Give an unaltered copy of the listing below, minus its pictures.

--- START ---

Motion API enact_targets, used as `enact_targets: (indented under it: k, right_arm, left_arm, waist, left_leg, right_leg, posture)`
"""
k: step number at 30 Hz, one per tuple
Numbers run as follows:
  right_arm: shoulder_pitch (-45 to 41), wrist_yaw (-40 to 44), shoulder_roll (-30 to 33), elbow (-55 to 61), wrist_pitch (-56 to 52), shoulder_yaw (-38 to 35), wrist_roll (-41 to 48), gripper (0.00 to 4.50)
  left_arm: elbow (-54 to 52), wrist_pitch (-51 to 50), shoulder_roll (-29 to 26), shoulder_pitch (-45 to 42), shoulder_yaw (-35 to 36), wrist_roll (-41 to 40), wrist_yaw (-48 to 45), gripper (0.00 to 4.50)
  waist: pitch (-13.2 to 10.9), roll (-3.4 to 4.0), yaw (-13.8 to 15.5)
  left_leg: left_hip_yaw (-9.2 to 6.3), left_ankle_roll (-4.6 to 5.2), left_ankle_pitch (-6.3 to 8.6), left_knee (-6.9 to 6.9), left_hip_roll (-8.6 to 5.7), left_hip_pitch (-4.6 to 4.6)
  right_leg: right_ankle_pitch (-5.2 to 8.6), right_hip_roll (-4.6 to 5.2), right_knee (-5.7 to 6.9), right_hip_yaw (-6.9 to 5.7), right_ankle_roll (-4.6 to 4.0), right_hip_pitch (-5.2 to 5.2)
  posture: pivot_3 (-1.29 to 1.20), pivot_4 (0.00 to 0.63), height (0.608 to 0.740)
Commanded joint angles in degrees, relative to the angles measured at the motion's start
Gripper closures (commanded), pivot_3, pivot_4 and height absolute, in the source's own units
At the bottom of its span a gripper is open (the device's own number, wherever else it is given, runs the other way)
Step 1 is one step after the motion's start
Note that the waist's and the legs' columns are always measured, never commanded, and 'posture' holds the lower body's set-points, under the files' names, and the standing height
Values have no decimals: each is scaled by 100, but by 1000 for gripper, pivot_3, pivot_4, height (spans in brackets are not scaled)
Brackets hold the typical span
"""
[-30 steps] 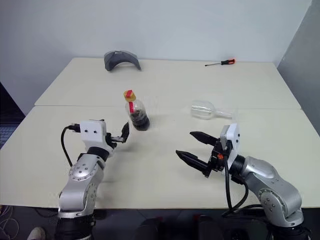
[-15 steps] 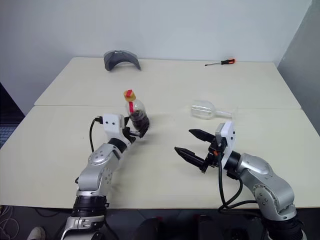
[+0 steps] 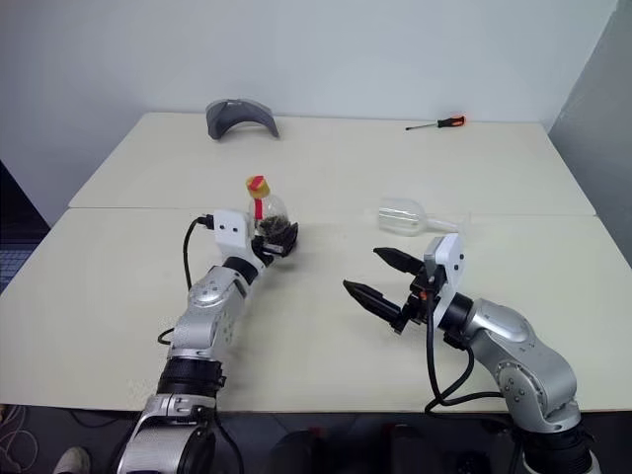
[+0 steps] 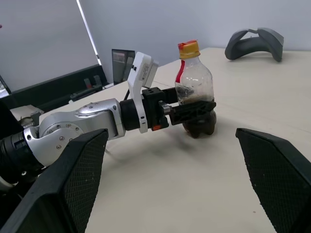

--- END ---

* SOLUTION TO THE PROBLEM *
Motion API enact_targets, used as `enact_targets: (indented under it: k, right_arm, left_arm, waist, left_leg, right_leg, posture)`
"""
k: step number at 30 Hz, one per tuple
Numbers run as follows:
  right_arm: shoulder_pitch (-45 to 41), wrist_yaw (-40 to 44), shoulder_roll (-30 to 33), elbow (-55 to 61), wrist_pitch (-56 to 52), shoulder_yaw (-38 to 35), wrist_roll (-41 to 48), gripper (0.00 to 4.50)
  left_arm: elbow (-54 to 52), wrist_pitch (-51 to 50), shoulder_roll (-29 to 26), shoulder_pitch (-45 to 42), shoulder_yaw (-35 to 36), wrist_roll (-41 to 40), wrist_yaw (-48 to 45), gripper (0.00 to 4.50)
  waist: pitch (-13.2 to 10.9), roll (-3.4 to 4.0), yaw (-13.8 to 15.5)
  left_leg: left_hip_yaw (-9.2 to 6.3), left_ankle_roll (-4.6 to 5.2), left_ankle_pitch (-6.3 to 8.6), left_knee (-6.9 to 6.9), left_hip_roll (-8.6 to 5.7), left_hip_pitch (-4.6 to 4.6)
  right_leg: right_ankle_pitch (-5.2 to 8.6), right_hip_roll (-4.6 to 5.2), right_knee (-5.7 to 6.9), right_hip_yaw (-6.9 to 5.7), right_ankle_roll (-4.6 to 4.0), right_hip_pitch (-5.2 to 5.2)
  posture: pivot_3 (-1.29 to 1.20), pivot_4 (0.00 to 0.63), height (0.608 to 0.740)
Commanded joint angles in degrees, relative to the angles measured at the motion's start
Gripper closures (commanded), pivot_3, pivot_4 and height absolute, in the source's own units
At the bottom of its span a gripper is open (the device's own number, wherever else it is given, runs the other way)
Step 1 is one step after the motion's start
Note that the waist's and the legs' columns are always measured, never commanded, and 'posture' holds the lower body's set-points, under the files' names, and the standing height
Values have no decimals: each is scaled by 100, but by 1000 for gripper, pivot_3, pivot_4, height (spans in brackets are not scaled)
Brackets hold the typical span
"""
[-30 steps] 
[-15 steps] 
[+0 steps] 
[+0 steps] 

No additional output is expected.